2. The information processing apparatus according to claim 1, further comprising

a response control unit that selects the normal response information in a case where a result indicating that the speech recognition has succeeded has been acquired as a result of the determination, and selects the advice information in a case where a result indicating that the speech recognition has failed has been acquired.

3. The information processing apparatus according to claim 2, further comprising

a response information presentation unit that presents information selected by the response control unit to the user.

4. The information processing apparatus according to claim 1, wherein

in a case where the speech recognition has failed, cause determination processing for determining a cause of failure is performed.

5. The information processing apparatus according to claim 4, wherein

in the cause determination processing, it is determined whether the failure is due to a way of utterance or due to noise.

6. The information processing apparatus according to claim 5, wherein

in the cause determination processing, in a case where it is determined that the failure is due to noise, it is further determined whether the noise is transient noise or non-transient noise.

7. The information processing apparatus according to claim 4, wherein

the cause determination processing uses a classifier.

8. The information processing apparatus according to claim 7, wherein

the classifier is generated by machine learning.

9. The information processing apparatus according to claim 4, wherein

the cause determination processing uses map data to determine a cause of failure.

10. The information processing apparatus according to claim 1, wherein

the advice information generation unit generates advice information that includes information for presenting a place to retry a speech input.

11. The information processing apparatus according to claim 10, wherein

in a case where a cause of failure of the speech recognition is non-transient noise, the place for retry is set to an alternative location different from a current location.

12. The information processing apparatus according to claim 10, wherein

in a case where a cause of failure of the speech recognition is transient noise, the place for retry is set to a current location.

13. The information processing apparatus according to claim 10, wherein

in a case where it is determined that a current location of the user is in an utterance restriction area, the place for retry is set to an alternative location different from the current location.

14. The information processing apparatus according to claim 10, wherein

the place for retry is determined by using map data.

15. The information processing apparatus according to claim 10, wherein

the place for retry is determined by using information regarding records of other users.

16. The information processing apparatus according to claim 1, further comprising

a microphone that acquires a speech of the user.

17. An information processing method comprising:

a speech recognition success/failure determination procedure that determines success or failure of speech recognition of a user's speech input;

a normal response generation procedure that generates normal response information to be presented to the user in a case where it is determined in the determination that the speech recognition has succeeded; and

an advice information generation procedure that generates advice information to be presented to the user in a case where it is determined in the determination that the speech recognition has failed due to a surrounding environment of the user,

the procedures being executed by an information processing apparatus.

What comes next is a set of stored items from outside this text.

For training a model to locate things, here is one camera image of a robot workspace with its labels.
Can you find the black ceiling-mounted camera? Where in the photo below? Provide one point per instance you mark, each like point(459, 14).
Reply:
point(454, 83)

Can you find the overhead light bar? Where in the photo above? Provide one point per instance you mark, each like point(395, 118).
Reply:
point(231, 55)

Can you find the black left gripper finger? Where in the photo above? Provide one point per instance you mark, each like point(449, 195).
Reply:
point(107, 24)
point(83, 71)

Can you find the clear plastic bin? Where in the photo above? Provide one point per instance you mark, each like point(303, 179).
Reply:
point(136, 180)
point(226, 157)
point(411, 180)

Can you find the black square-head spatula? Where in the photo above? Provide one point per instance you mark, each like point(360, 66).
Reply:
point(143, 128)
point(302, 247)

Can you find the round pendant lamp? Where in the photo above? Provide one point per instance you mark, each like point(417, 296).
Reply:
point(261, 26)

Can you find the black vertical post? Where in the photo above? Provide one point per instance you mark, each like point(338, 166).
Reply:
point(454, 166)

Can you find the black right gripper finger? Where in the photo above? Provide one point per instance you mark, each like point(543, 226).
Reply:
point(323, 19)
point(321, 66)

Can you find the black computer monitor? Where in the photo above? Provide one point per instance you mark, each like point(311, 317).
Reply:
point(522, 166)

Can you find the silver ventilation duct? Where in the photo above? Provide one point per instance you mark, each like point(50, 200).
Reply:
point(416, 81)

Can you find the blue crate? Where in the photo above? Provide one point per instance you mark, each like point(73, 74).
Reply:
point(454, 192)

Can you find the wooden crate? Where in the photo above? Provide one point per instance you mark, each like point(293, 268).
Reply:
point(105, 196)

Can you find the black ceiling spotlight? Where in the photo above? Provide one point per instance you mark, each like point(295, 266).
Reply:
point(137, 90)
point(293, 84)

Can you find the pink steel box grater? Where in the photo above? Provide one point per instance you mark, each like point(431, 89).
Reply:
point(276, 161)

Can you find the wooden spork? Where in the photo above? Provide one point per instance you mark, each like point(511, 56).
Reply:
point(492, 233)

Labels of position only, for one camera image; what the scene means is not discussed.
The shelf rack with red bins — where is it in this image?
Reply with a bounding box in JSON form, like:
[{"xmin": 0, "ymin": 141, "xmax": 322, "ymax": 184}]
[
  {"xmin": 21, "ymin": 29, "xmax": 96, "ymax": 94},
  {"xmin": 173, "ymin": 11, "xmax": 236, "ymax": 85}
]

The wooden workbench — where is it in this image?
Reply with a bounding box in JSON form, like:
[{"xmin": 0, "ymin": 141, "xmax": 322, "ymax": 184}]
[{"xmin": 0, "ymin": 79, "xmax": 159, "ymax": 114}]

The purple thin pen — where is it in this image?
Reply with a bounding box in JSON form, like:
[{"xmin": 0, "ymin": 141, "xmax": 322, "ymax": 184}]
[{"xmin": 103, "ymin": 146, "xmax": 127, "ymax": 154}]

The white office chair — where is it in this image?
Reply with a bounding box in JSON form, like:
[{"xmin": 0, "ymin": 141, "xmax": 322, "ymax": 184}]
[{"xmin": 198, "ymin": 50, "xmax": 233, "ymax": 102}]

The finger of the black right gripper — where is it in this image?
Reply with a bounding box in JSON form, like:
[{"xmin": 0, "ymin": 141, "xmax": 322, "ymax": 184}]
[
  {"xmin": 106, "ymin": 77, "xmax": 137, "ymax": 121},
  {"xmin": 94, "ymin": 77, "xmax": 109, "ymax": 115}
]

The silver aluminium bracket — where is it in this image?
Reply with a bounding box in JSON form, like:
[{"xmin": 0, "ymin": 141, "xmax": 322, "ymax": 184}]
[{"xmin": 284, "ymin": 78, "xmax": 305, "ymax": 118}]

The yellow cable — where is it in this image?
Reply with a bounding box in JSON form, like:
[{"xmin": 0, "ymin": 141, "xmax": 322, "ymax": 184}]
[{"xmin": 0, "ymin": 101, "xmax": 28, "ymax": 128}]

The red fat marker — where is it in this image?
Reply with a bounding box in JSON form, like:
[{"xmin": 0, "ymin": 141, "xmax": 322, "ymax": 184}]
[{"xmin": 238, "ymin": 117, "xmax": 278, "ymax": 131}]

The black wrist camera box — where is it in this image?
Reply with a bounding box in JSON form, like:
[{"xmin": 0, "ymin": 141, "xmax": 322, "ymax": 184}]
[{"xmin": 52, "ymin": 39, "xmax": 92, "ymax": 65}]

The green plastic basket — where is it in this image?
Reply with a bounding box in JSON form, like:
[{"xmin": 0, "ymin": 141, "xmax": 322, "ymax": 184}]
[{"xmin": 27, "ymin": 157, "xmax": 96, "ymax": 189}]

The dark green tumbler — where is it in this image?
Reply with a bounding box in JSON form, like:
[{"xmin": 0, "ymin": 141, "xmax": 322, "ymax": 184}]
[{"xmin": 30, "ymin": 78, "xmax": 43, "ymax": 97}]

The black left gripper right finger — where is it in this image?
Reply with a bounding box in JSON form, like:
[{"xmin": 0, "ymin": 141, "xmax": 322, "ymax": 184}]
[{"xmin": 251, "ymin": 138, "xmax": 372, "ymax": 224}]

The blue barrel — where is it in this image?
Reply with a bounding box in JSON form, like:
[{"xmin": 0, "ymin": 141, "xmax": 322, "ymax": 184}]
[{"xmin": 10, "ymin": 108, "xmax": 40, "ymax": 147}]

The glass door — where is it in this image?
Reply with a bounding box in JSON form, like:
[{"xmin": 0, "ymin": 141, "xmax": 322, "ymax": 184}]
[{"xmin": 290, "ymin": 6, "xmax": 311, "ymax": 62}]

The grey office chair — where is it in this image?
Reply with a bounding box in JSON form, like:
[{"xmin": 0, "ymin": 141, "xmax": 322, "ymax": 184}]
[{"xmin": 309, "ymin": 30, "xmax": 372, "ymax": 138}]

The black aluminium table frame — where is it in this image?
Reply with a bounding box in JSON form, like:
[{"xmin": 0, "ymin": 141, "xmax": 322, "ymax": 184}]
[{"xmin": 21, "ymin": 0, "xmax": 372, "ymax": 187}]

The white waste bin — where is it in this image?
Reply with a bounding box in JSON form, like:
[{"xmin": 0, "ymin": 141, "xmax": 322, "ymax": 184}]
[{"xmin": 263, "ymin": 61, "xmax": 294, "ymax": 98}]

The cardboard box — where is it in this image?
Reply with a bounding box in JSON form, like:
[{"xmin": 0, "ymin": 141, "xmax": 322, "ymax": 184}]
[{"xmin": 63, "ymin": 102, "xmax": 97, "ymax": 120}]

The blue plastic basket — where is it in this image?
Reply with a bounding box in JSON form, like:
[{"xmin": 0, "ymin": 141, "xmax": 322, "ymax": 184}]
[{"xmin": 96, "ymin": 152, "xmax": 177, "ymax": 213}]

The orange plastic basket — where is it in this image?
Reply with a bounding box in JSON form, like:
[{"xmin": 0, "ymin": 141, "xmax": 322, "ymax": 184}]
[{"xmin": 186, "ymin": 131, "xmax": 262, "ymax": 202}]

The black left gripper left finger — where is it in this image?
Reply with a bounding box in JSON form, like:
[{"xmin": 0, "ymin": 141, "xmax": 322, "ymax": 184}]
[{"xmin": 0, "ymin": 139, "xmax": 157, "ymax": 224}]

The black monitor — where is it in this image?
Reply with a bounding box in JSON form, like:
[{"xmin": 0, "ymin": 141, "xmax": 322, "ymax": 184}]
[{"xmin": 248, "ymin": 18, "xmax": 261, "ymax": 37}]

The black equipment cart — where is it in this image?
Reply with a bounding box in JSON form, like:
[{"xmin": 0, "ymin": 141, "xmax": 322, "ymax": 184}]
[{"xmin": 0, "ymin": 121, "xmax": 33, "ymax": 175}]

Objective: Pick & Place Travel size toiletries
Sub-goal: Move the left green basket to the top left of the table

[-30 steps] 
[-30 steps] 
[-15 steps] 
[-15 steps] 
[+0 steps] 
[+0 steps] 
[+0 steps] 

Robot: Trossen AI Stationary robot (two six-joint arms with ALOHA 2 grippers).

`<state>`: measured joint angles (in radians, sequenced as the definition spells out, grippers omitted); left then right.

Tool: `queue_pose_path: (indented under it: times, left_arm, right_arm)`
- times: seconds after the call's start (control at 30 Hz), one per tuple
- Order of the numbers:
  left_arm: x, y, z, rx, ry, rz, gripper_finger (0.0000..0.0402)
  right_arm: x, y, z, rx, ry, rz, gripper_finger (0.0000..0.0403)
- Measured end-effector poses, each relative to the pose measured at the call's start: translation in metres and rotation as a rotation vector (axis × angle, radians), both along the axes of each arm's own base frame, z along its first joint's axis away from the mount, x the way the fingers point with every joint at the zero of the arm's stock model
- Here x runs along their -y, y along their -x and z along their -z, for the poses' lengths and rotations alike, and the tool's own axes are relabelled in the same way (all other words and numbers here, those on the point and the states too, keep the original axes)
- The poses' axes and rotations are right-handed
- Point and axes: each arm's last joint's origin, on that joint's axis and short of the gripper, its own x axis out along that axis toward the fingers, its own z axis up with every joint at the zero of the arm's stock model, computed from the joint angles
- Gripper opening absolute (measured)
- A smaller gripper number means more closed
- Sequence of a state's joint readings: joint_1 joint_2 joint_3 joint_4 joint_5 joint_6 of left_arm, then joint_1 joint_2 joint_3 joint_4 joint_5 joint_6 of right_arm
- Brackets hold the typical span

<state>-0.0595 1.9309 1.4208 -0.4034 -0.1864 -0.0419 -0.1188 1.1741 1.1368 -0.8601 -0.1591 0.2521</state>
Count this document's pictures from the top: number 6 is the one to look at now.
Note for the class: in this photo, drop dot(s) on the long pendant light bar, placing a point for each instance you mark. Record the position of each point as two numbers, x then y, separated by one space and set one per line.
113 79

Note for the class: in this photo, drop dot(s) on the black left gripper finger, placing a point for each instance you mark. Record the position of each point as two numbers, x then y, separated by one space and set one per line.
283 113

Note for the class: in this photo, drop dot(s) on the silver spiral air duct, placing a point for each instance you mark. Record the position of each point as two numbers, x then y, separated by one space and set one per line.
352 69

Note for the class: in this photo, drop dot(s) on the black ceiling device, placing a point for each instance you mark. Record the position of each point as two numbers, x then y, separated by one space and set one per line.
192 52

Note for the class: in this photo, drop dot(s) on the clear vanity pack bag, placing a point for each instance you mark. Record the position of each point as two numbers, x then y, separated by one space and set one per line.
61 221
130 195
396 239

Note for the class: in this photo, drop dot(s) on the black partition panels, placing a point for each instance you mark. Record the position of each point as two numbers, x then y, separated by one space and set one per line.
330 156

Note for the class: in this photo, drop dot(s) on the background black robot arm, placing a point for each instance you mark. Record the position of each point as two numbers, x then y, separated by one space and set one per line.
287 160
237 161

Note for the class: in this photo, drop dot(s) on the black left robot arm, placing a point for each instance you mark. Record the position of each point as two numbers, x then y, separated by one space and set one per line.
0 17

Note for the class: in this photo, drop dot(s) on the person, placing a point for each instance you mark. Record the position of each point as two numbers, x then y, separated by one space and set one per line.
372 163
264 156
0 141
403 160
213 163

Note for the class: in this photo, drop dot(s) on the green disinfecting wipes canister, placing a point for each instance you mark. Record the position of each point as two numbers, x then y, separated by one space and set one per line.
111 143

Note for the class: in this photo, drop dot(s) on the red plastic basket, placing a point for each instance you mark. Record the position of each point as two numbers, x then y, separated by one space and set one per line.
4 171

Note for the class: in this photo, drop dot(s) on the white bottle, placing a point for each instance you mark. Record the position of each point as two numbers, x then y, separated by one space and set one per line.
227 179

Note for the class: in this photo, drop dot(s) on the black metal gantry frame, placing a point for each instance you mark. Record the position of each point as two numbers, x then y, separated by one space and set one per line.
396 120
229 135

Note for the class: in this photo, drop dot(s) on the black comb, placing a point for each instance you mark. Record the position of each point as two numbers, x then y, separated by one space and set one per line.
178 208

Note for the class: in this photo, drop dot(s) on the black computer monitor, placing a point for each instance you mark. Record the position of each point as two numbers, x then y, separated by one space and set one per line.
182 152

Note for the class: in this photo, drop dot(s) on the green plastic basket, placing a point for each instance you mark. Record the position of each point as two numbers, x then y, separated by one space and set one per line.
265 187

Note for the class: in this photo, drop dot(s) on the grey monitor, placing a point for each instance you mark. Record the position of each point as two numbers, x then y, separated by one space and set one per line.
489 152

18. A program that causes an arithmetic processor to implement:

a speech recognition success/failure determination function that determines success or failure of speech recognition of a user's speech input;

a normal response generation function that generates normal response information to be presented to the user in a case where it is determined in the determination that the speech recognition has succeeded; and

an advice information generation function that generates advice information to be presented to the user in a case where it is determined in the determination that the speech recognition has failed due to a surrounding environment of the user.